# Exercise prompt:
Your answer must be an exact copy of the records below, minus any images.

# Items from a dataset:
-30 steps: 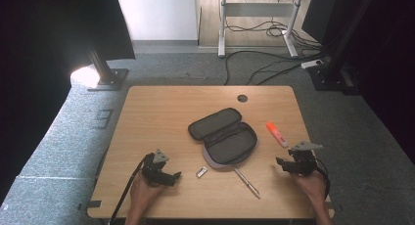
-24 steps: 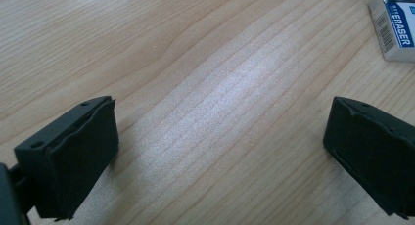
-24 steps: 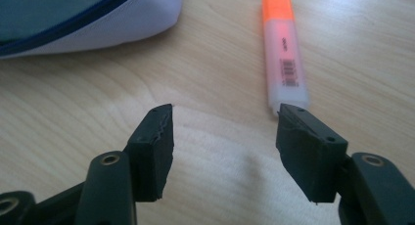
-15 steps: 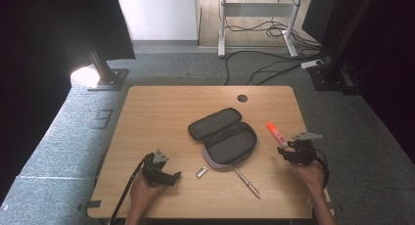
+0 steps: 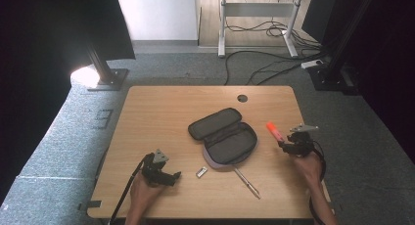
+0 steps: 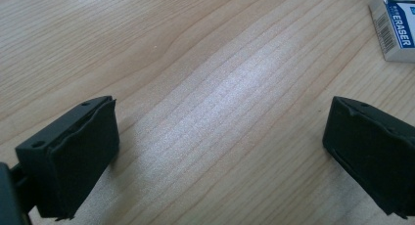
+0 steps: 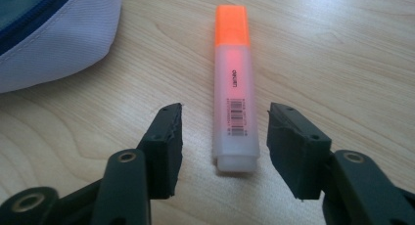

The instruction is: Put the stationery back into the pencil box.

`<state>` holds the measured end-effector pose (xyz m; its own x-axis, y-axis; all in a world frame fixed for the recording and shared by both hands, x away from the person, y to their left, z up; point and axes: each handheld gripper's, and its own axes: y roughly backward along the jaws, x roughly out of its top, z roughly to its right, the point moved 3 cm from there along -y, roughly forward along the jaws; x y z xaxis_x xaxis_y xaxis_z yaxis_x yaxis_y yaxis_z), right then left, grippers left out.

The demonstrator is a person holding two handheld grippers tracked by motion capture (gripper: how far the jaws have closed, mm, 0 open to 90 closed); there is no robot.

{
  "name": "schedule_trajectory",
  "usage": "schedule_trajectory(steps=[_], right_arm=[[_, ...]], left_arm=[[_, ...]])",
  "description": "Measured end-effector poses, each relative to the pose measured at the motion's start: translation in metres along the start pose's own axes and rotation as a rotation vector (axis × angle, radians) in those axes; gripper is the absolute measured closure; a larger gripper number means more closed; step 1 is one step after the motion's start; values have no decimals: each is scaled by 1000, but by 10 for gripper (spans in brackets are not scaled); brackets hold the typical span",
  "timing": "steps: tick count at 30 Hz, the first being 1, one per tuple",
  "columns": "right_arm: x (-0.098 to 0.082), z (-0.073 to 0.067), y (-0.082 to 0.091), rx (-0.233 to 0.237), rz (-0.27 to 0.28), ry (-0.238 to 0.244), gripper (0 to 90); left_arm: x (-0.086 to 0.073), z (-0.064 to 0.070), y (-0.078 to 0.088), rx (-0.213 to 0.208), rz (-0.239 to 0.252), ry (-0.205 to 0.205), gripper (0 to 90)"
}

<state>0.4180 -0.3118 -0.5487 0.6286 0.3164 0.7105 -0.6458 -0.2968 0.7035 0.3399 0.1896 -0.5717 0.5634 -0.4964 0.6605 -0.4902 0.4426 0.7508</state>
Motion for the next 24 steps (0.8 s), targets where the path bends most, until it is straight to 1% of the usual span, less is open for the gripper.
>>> schedule_trajectory(steps=[3,4,7,10,14,15,17,18,20,21,22,24], right_arm=[[1,1,-4,6,-8,2,495],[2,2,-9,1,-16,9,502],[4,3,-12,4,-17,11,506],[7,5,-19,6,-17,-1,513],[8,7,-24,3,-25,-5,524],[8,8,-27,6,-29,-10,544],[8,8,-28,4,-31,-10,552],[8,9,-29,9,-34,-14,590],[7,9,-29,21,-27,-27,637],[7,9,-29,21,-27,-27,637],[5,10,-29,25,-18,-43,641],[5,10,-29,26,-13,-46,643]], left_arm=[[0,0,0,0,0,1,0],[0,0,0,0,0,0,0],[0,0,0,0,0,1,0],[0,0,0,0,0,0,0],[0,0,0,0,0,0,0],[0,0,0,0,0,1,0],[0,0,0,0,0,1,0],[0,0,0,0,0,0,0],[0,0,0,0,0,1,0],[0,0,0,0,0,1,0],[0,0,0,0,0,1,0],[0,0,0,0,0,1,0]])
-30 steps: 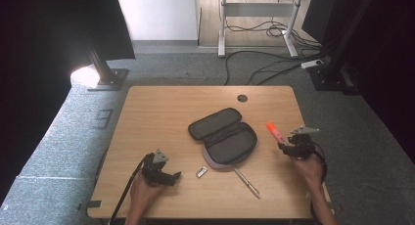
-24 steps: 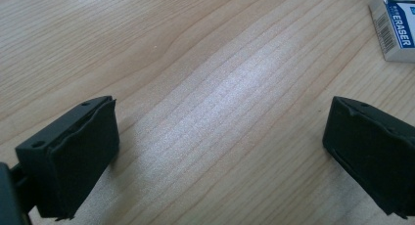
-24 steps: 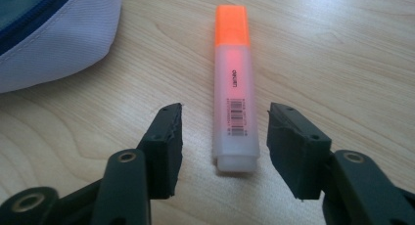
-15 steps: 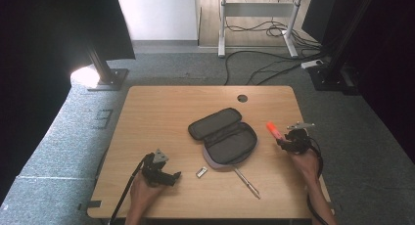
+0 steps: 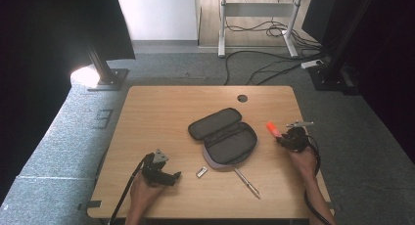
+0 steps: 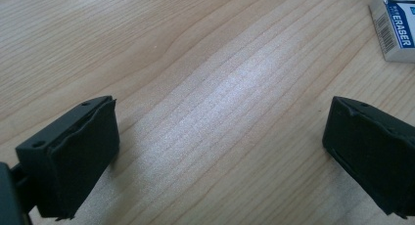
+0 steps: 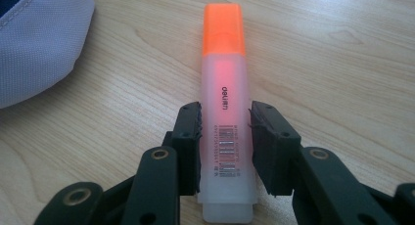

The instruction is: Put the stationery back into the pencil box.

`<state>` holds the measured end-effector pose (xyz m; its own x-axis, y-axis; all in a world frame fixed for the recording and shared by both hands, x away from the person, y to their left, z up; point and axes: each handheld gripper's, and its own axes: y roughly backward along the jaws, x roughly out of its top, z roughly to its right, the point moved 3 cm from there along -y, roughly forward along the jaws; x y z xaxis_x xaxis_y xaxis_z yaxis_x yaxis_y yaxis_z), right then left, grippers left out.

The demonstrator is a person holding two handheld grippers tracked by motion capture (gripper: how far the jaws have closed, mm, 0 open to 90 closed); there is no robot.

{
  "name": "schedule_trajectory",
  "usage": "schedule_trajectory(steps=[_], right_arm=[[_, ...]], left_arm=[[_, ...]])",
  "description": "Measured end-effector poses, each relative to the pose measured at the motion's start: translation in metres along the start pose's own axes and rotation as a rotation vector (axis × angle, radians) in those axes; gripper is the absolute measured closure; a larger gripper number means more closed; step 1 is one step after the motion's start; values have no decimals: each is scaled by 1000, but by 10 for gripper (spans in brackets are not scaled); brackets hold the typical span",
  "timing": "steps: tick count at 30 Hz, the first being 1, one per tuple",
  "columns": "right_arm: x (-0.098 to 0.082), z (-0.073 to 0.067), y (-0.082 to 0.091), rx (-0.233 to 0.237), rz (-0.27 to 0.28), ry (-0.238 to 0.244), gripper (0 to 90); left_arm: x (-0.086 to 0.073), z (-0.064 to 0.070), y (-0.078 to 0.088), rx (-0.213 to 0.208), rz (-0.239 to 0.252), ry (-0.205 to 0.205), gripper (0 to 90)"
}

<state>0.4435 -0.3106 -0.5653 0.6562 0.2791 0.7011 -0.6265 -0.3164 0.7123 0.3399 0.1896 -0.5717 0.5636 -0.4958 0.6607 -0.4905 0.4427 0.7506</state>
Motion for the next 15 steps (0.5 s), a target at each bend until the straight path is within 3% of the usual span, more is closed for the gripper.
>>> schedule_trajectory(steps=[11,15], right_arm=[[-2,-1,11,-4,16,-11,649],[0,-4,19,-6,30,5,650]], left_arm=[[0,0,0,-1,0,-1,2],[0,0,0,-1,1,-1,2]])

# Response box:
-30 steps: 
-24 steps: 
-24 steps: 
-15 steps: 
+0 steps: 
+0 steps: 
+0 steps: 

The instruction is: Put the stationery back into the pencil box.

`<state>` holds the measured end-effector pose (xyz m; its own x-axis, y-axis; all in a world frame fixed for the recording and shared by both hands, x away from the person, y to their left, z up; point and axes: each handheld gripper's, and its own axes: y roughly backward along the jaws, x roughly out of its top, z roughly to its right, the point moved 3 cm from there along -y, roughly forward along the jaws; x y z xaxis_x xaxis_y xaxis_z yaxis_x yaxis_y yaxis_z), right then left, grippers left out.

The demonstrator is a person holding two handheld grippers tracked by motion capture (gripper: how far the jaws have closed, mm, 0 open to 90 closed); there is no robot.

{
  "name": "schedule_trajectory",
  "usage": "schedule_trajectory(steps=[_], right_arm=[[_, ...]], left_arm=[[_, ...]])",
  "description": "Measured end-effector poses, each relative to the pose measured at the motion's start: translation in metres along the start pose's own axes and rotation as a rotation vector (axis × angle, radians) in those axes; gripper is the absolute measured closure; a larger gripper number means more closed; step 1 is one step after the motion's start; values have no decimals: each is scaled by 1000, but by 10 for gripper (spans in brackets are not scaled); brackets hold the typical span",
  "timing": "steps: tick count at 30 Hz, the first being 1, one per tuple",
  "columns": "right_arm: x (-0.098 to 0.082), z (-0.073 to 0.067), y (-0.082 to 0.091), rx (-0.233 to 0.237), rz (-0.27 to 0.28), ry (-0.238 to 0.244), gripper (0 to 90); left_arm: x (-0.086 to 0.073), z (-0.064 to 0.070), y (-0.078 to 0.088), rx (-0.213 to 0.208), rz (-0.239 to 0.252), ry (-0.205 to 0.205), gripper (0 to 90)"
}

<state>0.4180 -0.3118 -0.5487 0.6286 0.3164 0.7105 -0.6458 -0.2968 0.7035 0.3399 0.1896 -0.5717 0.5634 -0.4964 0.6605 -0.4902 0.4426 0.7508</state>
Motion for the next 24 steps (0.8 s), targets where the path bends most, until it is straight to 1% of the usual span, less is open for the gripper.
>>> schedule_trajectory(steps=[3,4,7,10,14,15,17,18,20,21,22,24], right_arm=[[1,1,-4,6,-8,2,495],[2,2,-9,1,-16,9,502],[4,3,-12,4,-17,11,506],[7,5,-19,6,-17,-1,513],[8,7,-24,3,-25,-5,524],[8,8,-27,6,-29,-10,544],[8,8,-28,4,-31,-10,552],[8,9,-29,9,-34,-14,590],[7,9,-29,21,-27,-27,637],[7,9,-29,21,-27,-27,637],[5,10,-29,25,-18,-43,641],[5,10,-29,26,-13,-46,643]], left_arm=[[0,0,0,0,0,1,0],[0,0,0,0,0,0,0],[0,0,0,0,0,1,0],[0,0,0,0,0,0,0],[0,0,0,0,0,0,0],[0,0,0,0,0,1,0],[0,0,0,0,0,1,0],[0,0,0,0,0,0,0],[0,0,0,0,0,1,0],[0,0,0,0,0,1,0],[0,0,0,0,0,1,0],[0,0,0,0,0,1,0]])
-30 steps: 
-24 steps: 
-24 steps: 
-15 steps: 
+0 steps: 
+0 steps: 
+0 steps: 

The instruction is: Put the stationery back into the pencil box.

`<state>` holds the measured end-effector pose (xyz m; its own x-axis, y-axis; all in a world frame fixed for the recording and shared by both hands, x away from the person, y to their left, z up; point and axes: each handheld gripper's, and its own axes: y roughly backward along the jaws, x roughly out of its top, z roughly to its right, the point moved 3 cm from there along -y, roughly forward along the jaws; x y z xaxis_x xaxis_y xaxis_z yaxis_x yaxis_y yaxis_z), right then left, grippers left out.

The demonstrator is a person holding two handheld grippers tracked by motion capture (gripper: how far the jaws have closed, mm, 0 open to 90 closed); there is no robot.

{
  "name": "schedule_trajectory",
  "usage": "schedule_trajectory(steps=[_], right_arm=[[_, ...]], left_arm=[[_, ...]])",
  "description": "Measured end-effector poses, each relative to the pose measured at the motion's start: translation in metres along the start pose's own axes and rotation as a rotation vector (axis × angle, radians) in those axes; gripper is the absolute measured closure; a larger gripper number means more closed; step 1 is one step after the motion's start; values have no decimals: each is scaled by 1000, but by 10 for gripper (spans in brackets are not scaled); brackets hold the typical span",
  "timing": "steps: tick count at 30 Hz, the first being 1, one per tuple",
  "columns": "right_arm: x (-0.098 to 0.082), z (-0.073 to 0.067), y (-0.082 to 0.091), rx (-0.233 to 0.237), rz (-0.27 to 0.28), ry (-0.238 to 0.244), gripper (0 to 90); left_arm: x (-0.086 to 0.073), z (-0.064 to 0.070), y (-0.078 to 0.088), rx (-0.213 to 0.208), rz (-0.239 to 0.252), ry (-0.205 to 0.205), gripper (0 to 90)"
}

<state>0.4435 -0.3106 -0.5653 0.6562 0.2791 0.7011 -0.6265 -0.3164 0.7123 0.3399 0.1896 -0.5717 0.5636 -0.4958 0.6607 -0.4905 0.4427 0.7506</state>
Motion for the next 15 steps (0.5 s), a target at each bend until the straight path is within 3% of the usual span, more is closed for the gripper.
>>> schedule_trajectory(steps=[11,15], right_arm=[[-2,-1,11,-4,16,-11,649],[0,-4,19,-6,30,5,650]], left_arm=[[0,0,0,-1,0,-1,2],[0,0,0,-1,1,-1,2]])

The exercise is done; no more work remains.